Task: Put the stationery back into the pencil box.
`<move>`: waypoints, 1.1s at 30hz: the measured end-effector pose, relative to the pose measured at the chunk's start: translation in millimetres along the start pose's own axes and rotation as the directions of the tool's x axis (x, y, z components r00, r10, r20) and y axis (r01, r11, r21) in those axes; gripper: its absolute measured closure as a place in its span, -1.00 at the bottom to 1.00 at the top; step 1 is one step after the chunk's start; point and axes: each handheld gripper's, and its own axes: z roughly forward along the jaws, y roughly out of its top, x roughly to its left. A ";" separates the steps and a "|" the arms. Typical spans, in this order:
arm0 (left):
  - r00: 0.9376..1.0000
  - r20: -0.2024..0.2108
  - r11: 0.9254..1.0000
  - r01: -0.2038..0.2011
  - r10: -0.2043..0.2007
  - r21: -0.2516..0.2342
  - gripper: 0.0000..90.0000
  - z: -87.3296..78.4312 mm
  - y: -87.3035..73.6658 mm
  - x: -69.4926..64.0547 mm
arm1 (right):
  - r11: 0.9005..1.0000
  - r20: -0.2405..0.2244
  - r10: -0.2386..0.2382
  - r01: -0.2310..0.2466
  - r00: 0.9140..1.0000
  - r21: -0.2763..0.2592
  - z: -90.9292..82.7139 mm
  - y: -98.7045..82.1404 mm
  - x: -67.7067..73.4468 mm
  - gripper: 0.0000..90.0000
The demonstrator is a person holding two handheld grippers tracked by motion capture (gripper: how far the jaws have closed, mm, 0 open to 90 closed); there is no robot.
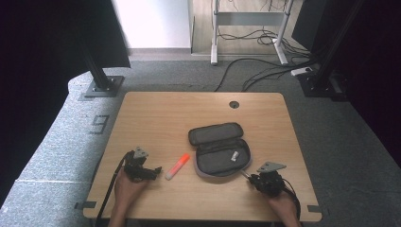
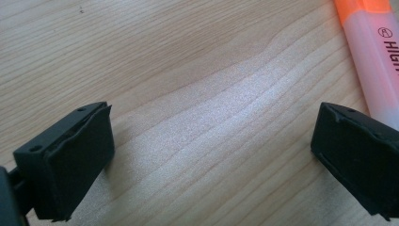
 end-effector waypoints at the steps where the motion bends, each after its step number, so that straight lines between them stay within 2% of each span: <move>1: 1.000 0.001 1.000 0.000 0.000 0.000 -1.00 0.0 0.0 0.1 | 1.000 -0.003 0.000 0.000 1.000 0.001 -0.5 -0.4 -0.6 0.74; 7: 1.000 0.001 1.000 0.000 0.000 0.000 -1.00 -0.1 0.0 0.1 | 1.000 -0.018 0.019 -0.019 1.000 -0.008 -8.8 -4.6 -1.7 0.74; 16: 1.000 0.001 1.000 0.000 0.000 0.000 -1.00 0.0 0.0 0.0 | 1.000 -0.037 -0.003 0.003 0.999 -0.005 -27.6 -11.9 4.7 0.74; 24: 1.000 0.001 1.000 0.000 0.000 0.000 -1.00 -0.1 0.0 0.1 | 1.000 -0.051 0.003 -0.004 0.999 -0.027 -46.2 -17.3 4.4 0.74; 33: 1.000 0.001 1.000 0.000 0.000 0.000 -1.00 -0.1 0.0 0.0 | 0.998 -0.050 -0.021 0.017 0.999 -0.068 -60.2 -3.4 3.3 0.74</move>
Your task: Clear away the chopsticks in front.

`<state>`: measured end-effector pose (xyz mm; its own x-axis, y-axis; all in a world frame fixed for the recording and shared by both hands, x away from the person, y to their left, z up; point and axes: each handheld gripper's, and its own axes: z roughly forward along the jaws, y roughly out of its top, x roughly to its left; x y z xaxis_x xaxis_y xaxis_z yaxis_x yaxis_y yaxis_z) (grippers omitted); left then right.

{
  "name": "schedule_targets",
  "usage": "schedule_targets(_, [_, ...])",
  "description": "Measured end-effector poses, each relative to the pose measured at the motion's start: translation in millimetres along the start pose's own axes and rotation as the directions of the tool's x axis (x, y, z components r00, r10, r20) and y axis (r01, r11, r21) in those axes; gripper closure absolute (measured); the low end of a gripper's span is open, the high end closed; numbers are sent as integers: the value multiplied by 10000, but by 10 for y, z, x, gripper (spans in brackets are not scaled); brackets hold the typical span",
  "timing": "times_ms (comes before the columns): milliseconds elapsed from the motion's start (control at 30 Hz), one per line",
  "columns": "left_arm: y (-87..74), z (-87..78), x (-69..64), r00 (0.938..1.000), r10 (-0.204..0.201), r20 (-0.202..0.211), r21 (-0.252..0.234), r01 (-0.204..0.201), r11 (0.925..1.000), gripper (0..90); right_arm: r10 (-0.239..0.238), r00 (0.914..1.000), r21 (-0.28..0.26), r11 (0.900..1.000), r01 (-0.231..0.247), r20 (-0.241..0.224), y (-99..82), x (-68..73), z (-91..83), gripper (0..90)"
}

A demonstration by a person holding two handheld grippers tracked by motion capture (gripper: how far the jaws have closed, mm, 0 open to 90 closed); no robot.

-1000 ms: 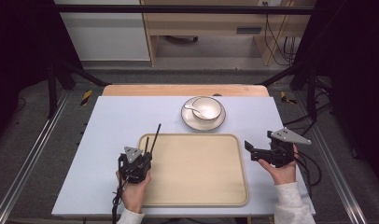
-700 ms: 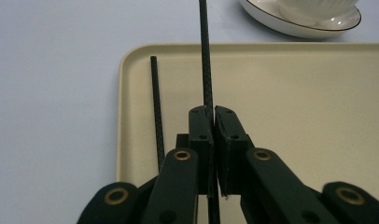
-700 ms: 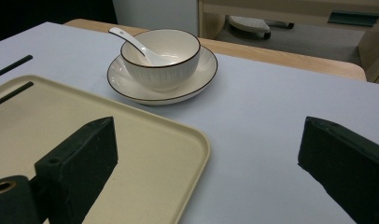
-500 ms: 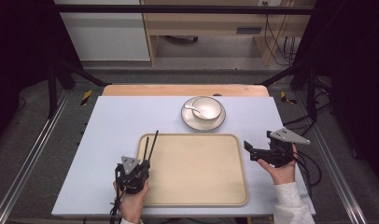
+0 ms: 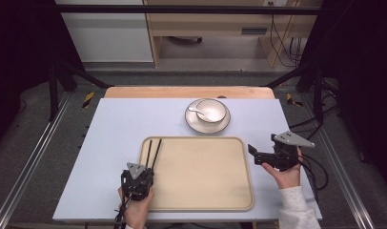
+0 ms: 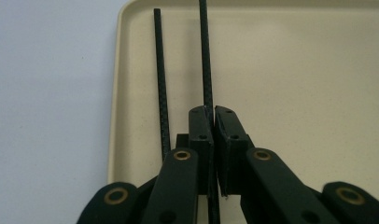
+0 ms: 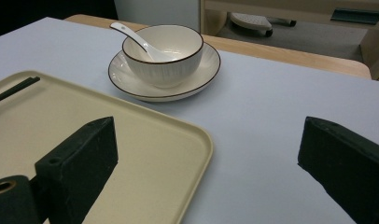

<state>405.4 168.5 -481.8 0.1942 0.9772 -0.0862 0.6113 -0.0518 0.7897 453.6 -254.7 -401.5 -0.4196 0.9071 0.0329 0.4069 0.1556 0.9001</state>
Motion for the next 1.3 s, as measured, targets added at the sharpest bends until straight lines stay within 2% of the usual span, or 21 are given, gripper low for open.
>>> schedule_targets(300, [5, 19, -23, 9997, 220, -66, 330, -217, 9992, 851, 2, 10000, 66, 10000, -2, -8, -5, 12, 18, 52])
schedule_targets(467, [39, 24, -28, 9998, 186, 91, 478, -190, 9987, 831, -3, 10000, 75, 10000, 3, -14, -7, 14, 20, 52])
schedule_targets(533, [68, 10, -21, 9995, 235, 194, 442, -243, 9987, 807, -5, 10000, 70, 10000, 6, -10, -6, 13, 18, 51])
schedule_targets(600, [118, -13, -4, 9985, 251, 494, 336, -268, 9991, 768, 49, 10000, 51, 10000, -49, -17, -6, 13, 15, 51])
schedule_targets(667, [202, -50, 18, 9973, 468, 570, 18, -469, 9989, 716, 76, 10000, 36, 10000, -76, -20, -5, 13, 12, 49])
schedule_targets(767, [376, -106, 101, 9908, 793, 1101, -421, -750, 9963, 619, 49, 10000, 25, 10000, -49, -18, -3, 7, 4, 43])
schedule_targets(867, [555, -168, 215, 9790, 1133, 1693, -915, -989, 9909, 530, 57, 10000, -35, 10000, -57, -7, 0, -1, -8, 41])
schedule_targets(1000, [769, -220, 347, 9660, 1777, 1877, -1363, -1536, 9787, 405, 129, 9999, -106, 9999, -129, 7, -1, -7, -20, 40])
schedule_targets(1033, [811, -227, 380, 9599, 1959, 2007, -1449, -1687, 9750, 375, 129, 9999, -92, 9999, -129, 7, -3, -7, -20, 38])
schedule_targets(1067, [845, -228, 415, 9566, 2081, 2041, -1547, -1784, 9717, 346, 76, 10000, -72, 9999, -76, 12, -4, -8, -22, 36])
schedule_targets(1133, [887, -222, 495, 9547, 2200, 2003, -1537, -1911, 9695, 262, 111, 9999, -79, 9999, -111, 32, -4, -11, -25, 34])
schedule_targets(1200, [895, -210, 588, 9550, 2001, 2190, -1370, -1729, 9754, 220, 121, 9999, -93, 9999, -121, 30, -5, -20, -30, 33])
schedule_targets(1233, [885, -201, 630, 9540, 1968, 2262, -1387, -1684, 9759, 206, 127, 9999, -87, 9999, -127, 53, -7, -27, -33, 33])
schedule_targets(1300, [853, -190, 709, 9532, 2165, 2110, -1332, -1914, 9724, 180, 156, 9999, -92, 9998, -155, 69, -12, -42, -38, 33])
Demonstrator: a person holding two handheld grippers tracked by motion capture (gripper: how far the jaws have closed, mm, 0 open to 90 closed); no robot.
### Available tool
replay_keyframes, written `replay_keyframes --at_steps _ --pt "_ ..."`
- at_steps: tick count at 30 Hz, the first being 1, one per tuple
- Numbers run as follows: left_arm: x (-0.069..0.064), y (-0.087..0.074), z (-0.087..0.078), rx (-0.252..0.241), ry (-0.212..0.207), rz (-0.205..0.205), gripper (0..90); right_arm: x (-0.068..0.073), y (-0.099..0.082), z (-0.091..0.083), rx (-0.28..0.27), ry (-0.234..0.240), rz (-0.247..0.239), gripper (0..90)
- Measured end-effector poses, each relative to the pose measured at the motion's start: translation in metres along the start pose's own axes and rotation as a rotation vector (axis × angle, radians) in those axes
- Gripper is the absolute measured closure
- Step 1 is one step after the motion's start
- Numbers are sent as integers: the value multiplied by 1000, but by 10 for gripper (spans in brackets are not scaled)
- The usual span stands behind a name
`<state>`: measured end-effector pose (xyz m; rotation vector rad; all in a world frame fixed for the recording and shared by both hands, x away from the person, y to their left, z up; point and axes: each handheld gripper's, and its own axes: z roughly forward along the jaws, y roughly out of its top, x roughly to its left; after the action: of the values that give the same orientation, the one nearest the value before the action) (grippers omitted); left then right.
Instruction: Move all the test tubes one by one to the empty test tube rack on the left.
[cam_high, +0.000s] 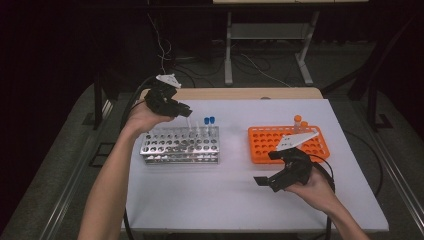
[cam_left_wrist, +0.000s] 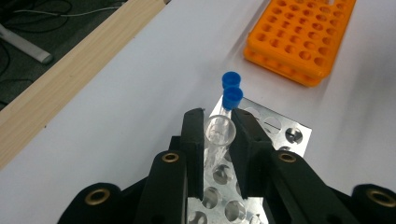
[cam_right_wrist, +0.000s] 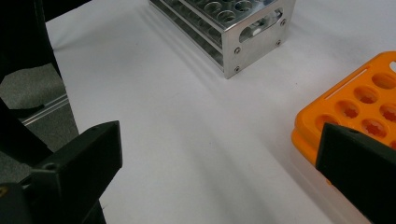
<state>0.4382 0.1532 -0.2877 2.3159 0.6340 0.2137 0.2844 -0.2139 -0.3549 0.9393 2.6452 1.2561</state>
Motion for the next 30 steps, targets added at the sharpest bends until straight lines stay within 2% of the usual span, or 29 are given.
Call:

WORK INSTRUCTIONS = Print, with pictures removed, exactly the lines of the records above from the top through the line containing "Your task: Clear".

RESPONSE =
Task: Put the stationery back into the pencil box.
`<move>`: waypoints, 1.1s at 30hz: the measured end-effector pose, relative to the pose measured at the chunk's start: translation in millimetres along the start pose's own axes and rotation as the directions of the tool's x axis (x, y, z components r00, r10, r20) and y axis (r01, r11, r21) in those axes; gripper: its absolute measured closure as a place in its span, -1.00 at the bottom to 1.00 at the top; step 1 is one step after the chunk's start; point and axes: each handheld gripper's, and its own axes: z roughly forward along the jaws, y roughly out of its top, x roughly to its left. A ";" separates the steps and a "|" the arms. Typical spans, in this order:
arm0 (left):
  - r00: 0.9376..1.0000
  - r20: -0.2024..0.2108
  - r11: 0.9254..1.0000
  - r01: -0.2038..0.2011
  - r10: -0.2043..0.2007
  - r21: -0.2516..0.2342
  - gripper: 0.0000..90.0000
  - z: -87.3296..78.4312 mm
  - y: -87.3035..73.6658 mm
  - x: -69.4926..64.0547 mm
arm1 (right):
  - r11: 0.9005..1.0000
  - r20: -0.2405..0.2244
  - r10: -0.2386..0.2382
  - r01: -0.2310..0.2466
  - r00: 0.9140..1.0000
  - r21: -0.2763..0.2592
  - z: -90.9292..82.7139 mm
  - y: -98.7045..82.1404 mm
  - x: -67.7067..73.4468 mm
  - gripper: 0.0000..90.0000
The demonstrator is a person holding two handheld grippers tracked by motion capture (gripper: how far the jaws have closed, mm, 0 open to 90 closed); there is no robot.
 end-effector waypoints at the steps where the motion bends, each after its step number, so that straight lines between them stay within 2% of each span: <move>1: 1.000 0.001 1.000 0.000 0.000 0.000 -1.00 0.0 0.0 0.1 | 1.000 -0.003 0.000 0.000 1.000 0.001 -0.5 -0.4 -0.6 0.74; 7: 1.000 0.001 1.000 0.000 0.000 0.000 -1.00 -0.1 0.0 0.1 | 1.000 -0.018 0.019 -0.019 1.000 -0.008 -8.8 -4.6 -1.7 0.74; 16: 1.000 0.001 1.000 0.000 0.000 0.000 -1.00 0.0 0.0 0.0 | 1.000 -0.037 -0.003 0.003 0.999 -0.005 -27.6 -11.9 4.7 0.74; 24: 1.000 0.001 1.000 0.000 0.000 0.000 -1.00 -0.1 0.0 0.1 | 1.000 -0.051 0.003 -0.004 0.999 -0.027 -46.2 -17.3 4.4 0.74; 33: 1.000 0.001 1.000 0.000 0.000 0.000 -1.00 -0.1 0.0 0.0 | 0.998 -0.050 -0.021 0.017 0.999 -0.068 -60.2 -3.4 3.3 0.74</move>
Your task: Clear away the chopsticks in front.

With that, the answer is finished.